PROBLEM: Out of the records below, copy all lines in which the word "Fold" occurs.

SOURCE INFORMATION:
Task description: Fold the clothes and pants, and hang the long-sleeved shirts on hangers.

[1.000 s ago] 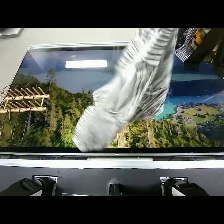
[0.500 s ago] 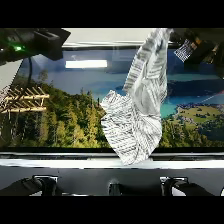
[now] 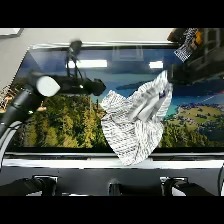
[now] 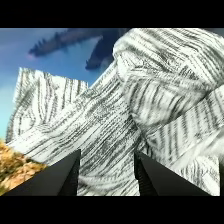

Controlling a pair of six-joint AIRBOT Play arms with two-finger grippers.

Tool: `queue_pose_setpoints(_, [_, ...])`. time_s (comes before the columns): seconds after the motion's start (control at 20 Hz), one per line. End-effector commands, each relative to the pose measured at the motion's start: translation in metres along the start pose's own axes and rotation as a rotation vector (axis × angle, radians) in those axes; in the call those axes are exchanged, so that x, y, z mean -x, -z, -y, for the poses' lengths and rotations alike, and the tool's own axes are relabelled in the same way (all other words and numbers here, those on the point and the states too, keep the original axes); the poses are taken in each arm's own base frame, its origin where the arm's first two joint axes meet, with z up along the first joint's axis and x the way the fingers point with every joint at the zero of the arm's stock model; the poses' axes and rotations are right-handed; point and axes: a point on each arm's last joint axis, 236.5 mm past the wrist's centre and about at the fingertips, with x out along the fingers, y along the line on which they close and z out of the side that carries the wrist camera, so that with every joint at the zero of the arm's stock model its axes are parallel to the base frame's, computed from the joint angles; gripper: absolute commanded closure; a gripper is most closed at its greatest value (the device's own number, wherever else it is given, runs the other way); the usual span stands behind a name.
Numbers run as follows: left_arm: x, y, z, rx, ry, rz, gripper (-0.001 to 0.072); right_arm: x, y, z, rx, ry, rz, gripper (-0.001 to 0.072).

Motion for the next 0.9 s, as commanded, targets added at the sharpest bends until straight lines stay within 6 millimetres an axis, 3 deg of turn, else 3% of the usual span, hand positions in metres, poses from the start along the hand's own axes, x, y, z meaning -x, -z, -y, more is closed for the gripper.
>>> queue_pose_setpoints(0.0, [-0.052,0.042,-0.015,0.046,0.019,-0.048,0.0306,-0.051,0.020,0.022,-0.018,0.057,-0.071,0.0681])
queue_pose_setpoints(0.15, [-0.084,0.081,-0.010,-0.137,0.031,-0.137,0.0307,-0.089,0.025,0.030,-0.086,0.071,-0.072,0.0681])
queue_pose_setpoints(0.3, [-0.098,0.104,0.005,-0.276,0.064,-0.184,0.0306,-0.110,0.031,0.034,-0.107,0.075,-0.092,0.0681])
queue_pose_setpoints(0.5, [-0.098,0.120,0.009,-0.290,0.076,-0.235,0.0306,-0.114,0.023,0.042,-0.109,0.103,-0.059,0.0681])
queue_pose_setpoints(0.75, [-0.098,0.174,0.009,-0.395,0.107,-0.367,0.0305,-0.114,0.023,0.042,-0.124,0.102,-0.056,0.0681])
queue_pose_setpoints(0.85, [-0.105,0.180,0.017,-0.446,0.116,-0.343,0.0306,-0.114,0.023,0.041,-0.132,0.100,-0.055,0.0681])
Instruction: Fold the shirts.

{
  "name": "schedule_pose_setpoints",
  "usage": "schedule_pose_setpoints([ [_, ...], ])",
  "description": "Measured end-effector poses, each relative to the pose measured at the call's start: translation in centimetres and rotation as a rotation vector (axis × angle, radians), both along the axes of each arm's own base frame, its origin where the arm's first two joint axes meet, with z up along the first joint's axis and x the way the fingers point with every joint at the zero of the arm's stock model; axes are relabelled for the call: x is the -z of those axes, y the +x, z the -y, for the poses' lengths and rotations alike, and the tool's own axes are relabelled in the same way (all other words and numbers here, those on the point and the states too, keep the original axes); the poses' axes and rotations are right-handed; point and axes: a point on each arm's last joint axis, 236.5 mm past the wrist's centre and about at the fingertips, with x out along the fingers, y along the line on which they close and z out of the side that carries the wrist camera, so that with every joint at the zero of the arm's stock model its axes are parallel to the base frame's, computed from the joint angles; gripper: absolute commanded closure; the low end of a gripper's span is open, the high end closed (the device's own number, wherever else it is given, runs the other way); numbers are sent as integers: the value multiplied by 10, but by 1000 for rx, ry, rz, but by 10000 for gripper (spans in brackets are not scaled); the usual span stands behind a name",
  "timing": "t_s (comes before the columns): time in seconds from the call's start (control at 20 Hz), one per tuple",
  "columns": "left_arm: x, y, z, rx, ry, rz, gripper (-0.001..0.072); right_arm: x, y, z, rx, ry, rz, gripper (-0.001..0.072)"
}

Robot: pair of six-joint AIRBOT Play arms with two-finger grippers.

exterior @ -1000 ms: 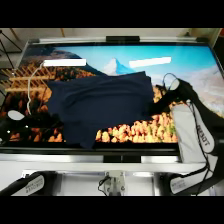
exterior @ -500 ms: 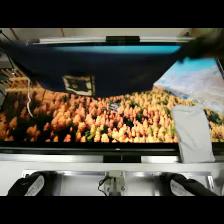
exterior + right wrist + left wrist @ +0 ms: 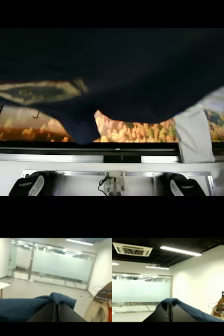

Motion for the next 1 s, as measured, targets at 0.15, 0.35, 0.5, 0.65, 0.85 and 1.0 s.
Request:
schedule_pose_setpoints([
  [0.15, 13, 0, -6, -61, 33, -54, 679, 11, -10, 8, 37, -9, -48, 641],
  [0.35, 43, 35, -26, -154, 64, -193, 679, 38, 17, 20, 95, -21, -172, 641],
  [0.5, 91, 96, -41, -172, 75, -395, 679, 82, 73, 27, 121, -33, -347, 641],
  [0.65, 168, 175, -57, -161, 75, -660, 679, 167, 155, 31, 131, -31, -629, 641],
  [0.85, 297, 277, -75, -127, 98, -1016, 681, 302, 261, 32, 135, 10, -961, 641],
  [1.0, 381, 341, -87, -113, 100, -1179, 681, 388, 331, 23, 100, 51, -1070, 641],
])
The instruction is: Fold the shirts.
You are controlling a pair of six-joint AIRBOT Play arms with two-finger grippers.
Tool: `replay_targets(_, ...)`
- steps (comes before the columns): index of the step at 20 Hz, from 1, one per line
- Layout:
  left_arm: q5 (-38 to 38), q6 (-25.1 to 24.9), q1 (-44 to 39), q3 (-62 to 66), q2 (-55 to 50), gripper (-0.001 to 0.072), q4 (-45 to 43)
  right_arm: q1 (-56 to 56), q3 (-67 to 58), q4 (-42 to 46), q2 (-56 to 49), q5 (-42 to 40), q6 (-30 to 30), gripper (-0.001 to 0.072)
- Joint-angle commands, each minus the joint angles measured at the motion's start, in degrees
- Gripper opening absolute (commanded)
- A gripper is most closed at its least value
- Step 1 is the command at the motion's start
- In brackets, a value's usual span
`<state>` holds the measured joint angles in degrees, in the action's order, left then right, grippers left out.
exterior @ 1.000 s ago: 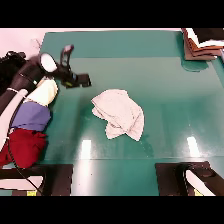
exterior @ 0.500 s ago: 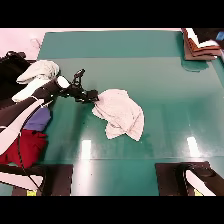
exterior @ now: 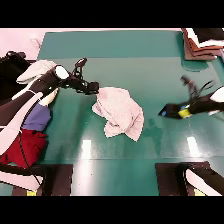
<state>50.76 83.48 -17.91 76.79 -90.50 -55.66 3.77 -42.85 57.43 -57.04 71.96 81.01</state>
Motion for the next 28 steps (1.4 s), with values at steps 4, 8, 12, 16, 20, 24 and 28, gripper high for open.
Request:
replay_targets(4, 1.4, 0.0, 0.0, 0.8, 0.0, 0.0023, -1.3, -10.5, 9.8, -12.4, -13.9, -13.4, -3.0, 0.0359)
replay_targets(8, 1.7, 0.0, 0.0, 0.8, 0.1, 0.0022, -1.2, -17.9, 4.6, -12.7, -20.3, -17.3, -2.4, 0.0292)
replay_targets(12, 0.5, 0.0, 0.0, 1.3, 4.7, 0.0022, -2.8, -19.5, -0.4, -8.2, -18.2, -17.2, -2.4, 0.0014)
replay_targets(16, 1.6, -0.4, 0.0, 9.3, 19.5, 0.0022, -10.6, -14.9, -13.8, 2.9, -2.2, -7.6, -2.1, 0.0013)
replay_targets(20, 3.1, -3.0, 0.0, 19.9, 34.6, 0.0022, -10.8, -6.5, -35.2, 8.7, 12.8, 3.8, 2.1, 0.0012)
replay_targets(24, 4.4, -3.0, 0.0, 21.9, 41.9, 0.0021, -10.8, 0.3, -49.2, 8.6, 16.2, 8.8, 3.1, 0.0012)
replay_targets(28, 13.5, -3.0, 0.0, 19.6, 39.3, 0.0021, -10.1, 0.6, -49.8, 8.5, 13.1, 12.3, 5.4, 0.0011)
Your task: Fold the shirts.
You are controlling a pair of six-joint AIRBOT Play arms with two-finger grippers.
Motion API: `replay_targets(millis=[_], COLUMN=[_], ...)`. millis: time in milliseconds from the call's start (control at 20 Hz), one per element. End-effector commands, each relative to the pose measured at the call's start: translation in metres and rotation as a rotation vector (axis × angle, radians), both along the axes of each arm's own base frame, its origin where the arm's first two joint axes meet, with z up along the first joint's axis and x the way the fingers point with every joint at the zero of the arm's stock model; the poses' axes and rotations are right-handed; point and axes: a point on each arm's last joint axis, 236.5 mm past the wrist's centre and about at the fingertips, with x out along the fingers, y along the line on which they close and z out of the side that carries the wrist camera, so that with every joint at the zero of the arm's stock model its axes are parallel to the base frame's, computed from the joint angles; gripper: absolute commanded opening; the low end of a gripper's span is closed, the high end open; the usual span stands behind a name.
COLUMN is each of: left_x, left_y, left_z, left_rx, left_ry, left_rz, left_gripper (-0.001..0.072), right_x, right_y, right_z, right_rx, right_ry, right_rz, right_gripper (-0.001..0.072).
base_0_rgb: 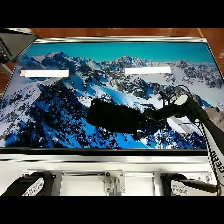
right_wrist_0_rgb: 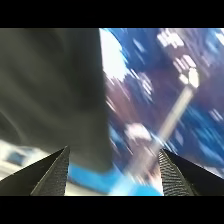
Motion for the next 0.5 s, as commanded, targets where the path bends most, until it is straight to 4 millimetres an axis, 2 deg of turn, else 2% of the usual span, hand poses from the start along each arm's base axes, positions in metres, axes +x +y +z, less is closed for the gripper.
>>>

FINISHED EXERCISE:
Task description: Fold the clothes and pants, and hang the long-sleeved shirts on hangers.
Instruction: Fold the shirts.
The instruction is: Fold the shirts.
Your task: Fold the shirts.

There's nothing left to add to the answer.